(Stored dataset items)
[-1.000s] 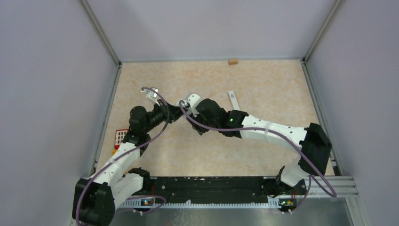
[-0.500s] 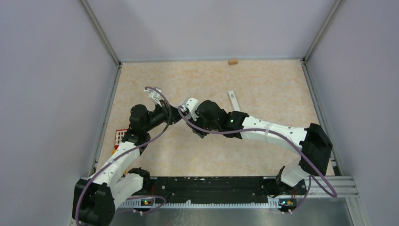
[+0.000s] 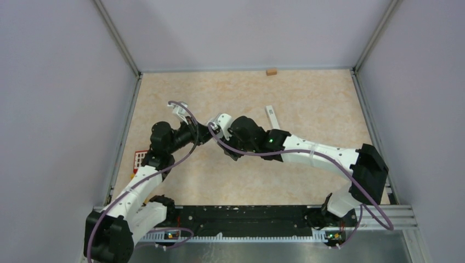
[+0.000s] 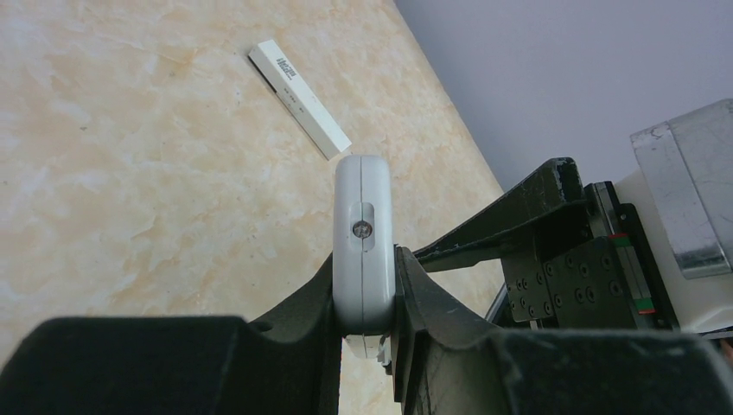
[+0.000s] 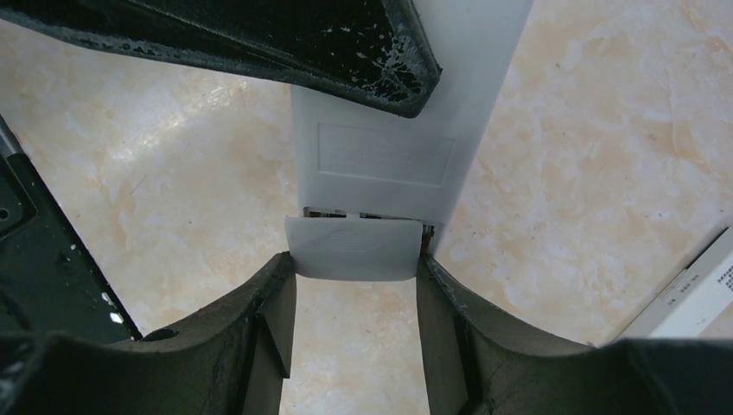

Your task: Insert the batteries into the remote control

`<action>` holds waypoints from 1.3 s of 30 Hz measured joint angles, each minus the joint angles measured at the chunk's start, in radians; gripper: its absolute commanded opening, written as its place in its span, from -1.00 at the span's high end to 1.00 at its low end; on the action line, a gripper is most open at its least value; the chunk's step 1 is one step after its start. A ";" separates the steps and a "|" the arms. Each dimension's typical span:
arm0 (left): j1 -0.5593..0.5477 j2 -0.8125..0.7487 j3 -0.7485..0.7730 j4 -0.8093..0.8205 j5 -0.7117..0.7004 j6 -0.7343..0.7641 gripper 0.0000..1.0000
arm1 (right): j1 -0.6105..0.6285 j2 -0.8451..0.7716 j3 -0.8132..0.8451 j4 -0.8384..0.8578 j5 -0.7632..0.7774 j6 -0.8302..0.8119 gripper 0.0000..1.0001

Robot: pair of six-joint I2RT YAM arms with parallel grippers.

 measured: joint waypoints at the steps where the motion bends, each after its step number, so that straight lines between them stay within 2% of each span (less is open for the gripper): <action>1: 0.000 -0.005 0.001 -0.006 -0.005 0.000 1.00 | 0.000 0.000 0.000 0.003 0.001 0.001 0.13; 14: -0.010 -0.138 0.012 -0.166 -0.148 0.016 1.00 | -0.016 -0.032 -0.090 0.144 0.041 -0.014 0.14; 20: -0.010 -0.158 0.019 -0.200 -0.195 0.018 1.00 | -0.016 -0.034 -0.093 0.193 -0.019 -0.048 0.14; 27: -0.010 -0.157 0.019 -0.200 -0.202 0.018 1.00 | -0.016 -0.034 -0.093 0.192 -0.106 -0.071 0.14; 39: -0.010 -0.172 0.019 -0.199 -0.176 0.026 1.00 | -0.016 -0.021 -0.048 0.153 -0.097 -0.072 0.13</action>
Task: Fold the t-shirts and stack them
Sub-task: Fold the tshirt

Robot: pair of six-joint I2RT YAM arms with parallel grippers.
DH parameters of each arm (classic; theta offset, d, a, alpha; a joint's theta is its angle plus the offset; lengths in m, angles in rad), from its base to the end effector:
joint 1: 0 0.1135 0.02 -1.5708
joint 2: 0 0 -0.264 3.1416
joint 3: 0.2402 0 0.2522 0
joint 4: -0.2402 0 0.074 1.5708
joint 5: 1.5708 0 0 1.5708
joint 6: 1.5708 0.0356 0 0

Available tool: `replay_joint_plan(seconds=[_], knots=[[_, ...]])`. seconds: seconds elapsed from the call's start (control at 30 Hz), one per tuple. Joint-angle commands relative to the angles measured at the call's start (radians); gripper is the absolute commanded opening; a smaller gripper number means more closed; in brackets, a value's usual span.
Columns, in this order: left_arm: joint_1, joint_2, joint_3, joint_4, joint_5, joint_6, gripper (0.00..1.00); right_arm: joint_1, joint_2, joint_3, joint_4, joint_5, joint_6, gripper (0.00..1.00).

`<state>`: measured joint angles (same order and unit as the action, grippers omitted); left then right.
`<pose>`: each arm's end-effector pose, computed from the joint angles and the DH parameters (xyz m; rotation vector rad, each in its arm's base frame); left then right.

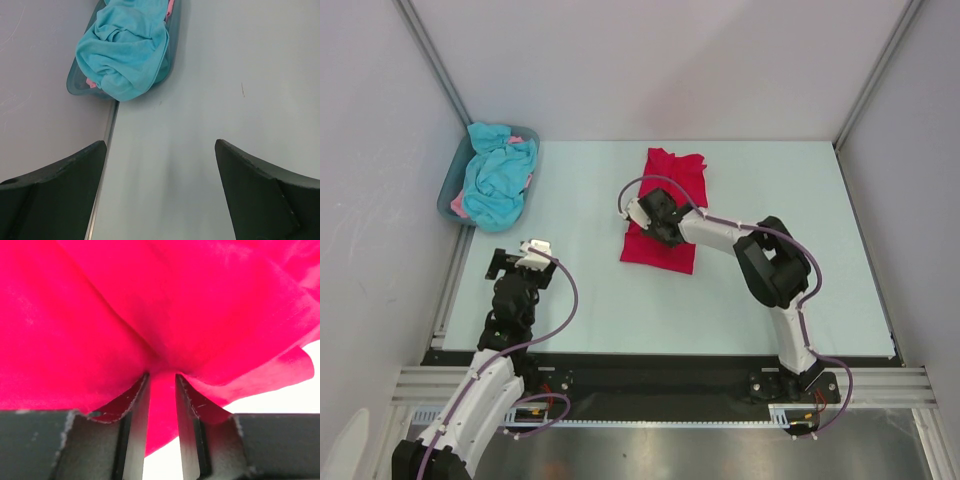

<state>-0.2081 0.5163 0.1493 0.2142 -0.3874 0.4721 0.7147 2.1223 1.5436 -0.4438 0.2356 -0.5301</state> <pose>0.1459 -0.0171 0.1957 0.3004 1.7148 0.5276 0.3475 0.2905 0.1619 -1.4263 2.1343 -0.2359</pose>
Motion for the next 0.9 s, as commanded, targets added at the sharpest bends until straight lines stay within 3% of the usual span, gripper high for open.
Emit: replay_joint_plan(seconds=[0.0, 0.6, 0.87], knots=[[0.009, -0.007, 0.006, 0.011, 0.016, 0.002, 0.96, 0.012, -0.071, -0.046, 0.085, 0.040, -0.025, 0.33], [0.009, -0.007, 0.004, 0.014, 0.019, 0.005, 0.96, 0.091, -0.153, -0.088, 0.142, 0.142, -0.103, 0.30], [0.009, -0.012, 0.006, 0.010, 0.016, 0.003, 0.96, 0.095, -0.079, -0.109, 0.234, 0.208, -0.185, 0.32]])
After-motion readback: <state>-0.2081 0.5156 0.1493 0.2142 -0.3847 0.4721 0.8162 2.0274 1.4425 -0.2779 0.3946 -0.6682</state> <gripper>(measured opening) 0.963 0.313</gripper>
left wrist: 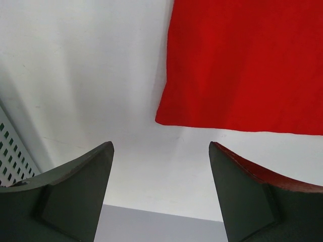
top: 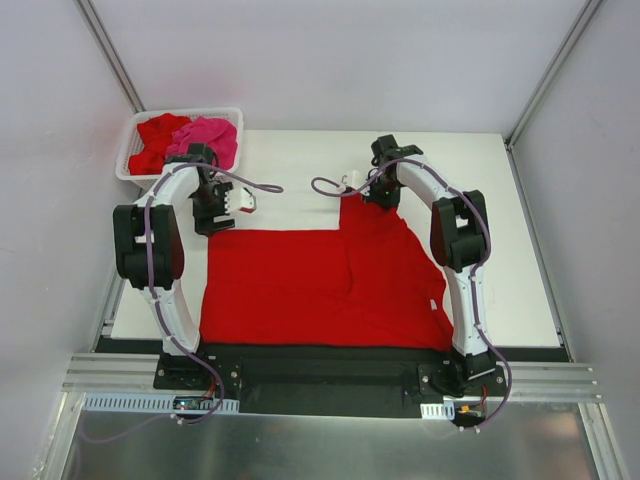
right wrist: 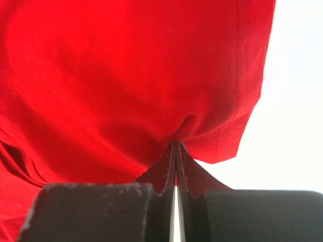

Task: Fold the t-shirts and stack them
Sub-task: Grap the side of the flattened tshirt furthest away from the robot with both arms

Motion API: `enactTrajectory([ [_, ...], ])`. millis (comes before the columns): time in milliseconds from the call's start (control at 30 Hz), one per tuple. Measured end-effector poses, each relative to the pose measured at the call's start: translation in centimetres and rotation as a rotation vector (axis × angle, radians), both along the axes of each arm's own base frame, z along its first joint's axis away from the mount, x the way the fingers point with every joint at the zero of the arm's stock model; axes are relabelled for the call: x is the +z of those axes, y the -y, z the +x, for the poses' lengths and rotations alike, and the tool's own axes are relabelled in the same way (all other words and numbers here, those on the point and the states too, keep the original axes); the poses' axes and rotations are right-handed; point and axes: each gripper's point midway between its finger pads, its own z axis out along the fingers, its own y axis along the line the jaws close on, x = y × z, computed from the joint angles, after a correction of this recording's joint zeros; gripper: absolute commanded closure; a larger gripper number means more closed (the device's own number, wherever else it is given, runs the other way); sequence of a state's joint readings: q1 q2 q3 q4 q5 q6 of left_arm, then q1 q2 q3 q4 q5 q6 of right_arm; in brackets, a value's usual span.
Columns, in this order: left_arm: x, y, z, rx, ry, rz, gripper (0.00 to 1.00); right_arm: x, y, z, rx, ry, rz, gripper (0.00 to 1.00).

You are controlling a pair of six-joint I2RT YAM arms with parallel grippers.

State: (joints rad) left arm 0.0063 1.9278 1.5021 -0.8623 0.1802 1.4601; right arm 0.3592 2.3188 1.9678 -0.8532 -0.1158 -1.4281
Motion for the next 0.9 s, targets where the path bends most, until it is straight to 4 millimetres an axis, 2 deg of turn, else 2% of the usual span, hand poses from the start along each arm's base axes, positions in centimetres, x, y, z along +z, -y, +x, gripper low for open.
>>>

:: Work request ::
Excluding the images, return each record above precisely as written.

:: Answer to this task ::
[-1.000s] 
[-0.500s] 
[+0.000s] 
[+0.000s] 
[+0.000s] 

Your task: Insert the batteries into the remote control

`<action>` holds waypoints from 1.3 s of 30 Hz measured joint angles, each minus the joint angles measured at the chunk's start, in radians; gripper: its absolute commanded opening, written as its place in its span, from -1.00 at the span's high end to 1.00 at its low end; on the action line, a gripper is most open at its least value; the chunk's step 1 is one step after its start. A ";" separates the steps and a "|" the arms. Each dimension's typical span:
arm0 (left): j1 -0.5593..0.5477 j2 -0.8125..0.7487 j3 -0.7485..0.7730 j4 -0.8093..0.8205 j5 -0.7117..0.7004 j6 -0.7343..0.7641 gripper 0.0000..1.0000
arm1 (right): j1 -0.6105..0.6285 j2 -0.8451..0.7716 j3 -0.8132..0.8451 j4 -0.8384..0.8578 j5 -0.7632..0.7774 j6 -0.8302..0.8119 gripper 0.0000..1.0001

Robot: pair of six-joint I2RT YAM arms with parallel grippers.

 measured: joint waypoints at the steps where the motion bends, each after its step number, so that straight lines between them stay within 2% of each span (less is open for the gripper): <action>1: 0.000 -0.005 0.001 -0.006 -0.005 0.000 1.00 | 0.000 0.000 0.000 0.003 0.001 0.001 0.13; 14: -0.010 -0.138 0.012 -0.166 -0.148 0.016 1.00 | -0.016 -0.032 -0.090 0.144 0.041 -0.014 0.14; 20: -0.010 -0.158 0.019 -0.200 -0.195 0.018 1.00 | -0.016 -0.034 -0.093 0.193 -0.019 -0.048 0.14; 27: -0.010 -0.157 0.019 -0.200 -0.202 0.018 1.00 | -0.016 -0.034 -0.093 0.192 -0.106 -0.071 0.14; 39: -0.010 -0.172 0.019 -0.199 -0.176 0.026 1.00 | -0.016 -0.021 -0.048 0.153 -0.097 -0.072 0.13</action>
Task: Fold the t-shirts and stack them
Sub-task: Fold the tshirt

Robot: pair of six-joint I2RT YAM arms with parallel grippers.
DH parameters of each arm (classic; theta offset, d, a, alpha; a joint's theta is its angle plus the offset; lengths in m, angles in rad), from its base to the end effector:
joint 1: 0 0.1135 0.02 -1.5708
joint 2: 0 0 -0.264 3.1416
joint 3: 0.2402 0 0.2522 0
joint 4: -0.2402 0 0.074 1.5708
joint 5: 1.5708 0 0 1.5708
joint 6: 1.5708 0.0356 0 0

Available tool: `replay_joint_plan(seconds=[_], knots=[[_, ...]])`. seconds: seconds elapsed from the call's start (control at 30 Hz), one per tuple. Joint-angle commands relative to the angles measured at the call's start (radians); gripper is the absolute commanded opening; a smaller gripper number means more closed; in brackets, a value's usual span.
Columns, in this order: left_arm: joint_1, joint_2, joint_3, joint_4, joint_5, joint_6, gripper (0.00..1.00); right_arm: joint_1, joint_2, joint_3, joint_4, joint_5, joint_6, gripper (0.00..1.00).

`<state>`: measured joint angles (same order and unit as the action, grippers omitted); left then right.
`<pose>`: each arm's end-effector pose, computed from the joint angles and the DH parameters (xyz m; rotation vector rad, each in its arm's base frame); left then right.


<state>-0.2081 0.5163 0.1493 0.2142 -0.3874 0.4721 0.7147 2.1223 1.5436 -0.4438 0.2356 -0.5301</state> <pose>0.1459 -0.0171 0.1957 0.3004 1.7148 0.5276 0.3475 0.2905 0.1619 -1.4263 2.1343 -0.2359</pose>
Motion for the next 0.9 s, as commanded, targets added at the sharpest bends until straight lines stay within 3% of the usual span, gripper high for open.
Emit: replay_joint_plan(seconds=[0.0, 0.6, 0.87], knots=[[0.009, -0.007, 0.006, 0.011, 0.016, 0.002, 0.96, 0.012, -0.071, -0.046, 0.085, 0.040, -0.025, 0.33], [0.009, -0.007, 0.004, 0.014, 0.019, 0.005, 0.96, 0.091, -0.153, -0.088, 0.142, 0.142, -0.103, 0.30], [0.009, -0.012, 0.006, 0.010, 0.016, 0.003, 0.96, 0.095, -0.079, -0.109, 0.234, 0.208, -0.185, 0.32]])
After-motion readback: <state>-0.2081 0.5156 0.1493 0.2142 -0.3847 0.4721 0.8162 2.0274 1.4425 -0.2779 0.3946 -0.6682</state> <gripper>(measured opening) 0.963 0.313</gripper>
left wrist: 
top: 
right wrist: 

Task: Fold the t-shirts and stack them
Sub-task: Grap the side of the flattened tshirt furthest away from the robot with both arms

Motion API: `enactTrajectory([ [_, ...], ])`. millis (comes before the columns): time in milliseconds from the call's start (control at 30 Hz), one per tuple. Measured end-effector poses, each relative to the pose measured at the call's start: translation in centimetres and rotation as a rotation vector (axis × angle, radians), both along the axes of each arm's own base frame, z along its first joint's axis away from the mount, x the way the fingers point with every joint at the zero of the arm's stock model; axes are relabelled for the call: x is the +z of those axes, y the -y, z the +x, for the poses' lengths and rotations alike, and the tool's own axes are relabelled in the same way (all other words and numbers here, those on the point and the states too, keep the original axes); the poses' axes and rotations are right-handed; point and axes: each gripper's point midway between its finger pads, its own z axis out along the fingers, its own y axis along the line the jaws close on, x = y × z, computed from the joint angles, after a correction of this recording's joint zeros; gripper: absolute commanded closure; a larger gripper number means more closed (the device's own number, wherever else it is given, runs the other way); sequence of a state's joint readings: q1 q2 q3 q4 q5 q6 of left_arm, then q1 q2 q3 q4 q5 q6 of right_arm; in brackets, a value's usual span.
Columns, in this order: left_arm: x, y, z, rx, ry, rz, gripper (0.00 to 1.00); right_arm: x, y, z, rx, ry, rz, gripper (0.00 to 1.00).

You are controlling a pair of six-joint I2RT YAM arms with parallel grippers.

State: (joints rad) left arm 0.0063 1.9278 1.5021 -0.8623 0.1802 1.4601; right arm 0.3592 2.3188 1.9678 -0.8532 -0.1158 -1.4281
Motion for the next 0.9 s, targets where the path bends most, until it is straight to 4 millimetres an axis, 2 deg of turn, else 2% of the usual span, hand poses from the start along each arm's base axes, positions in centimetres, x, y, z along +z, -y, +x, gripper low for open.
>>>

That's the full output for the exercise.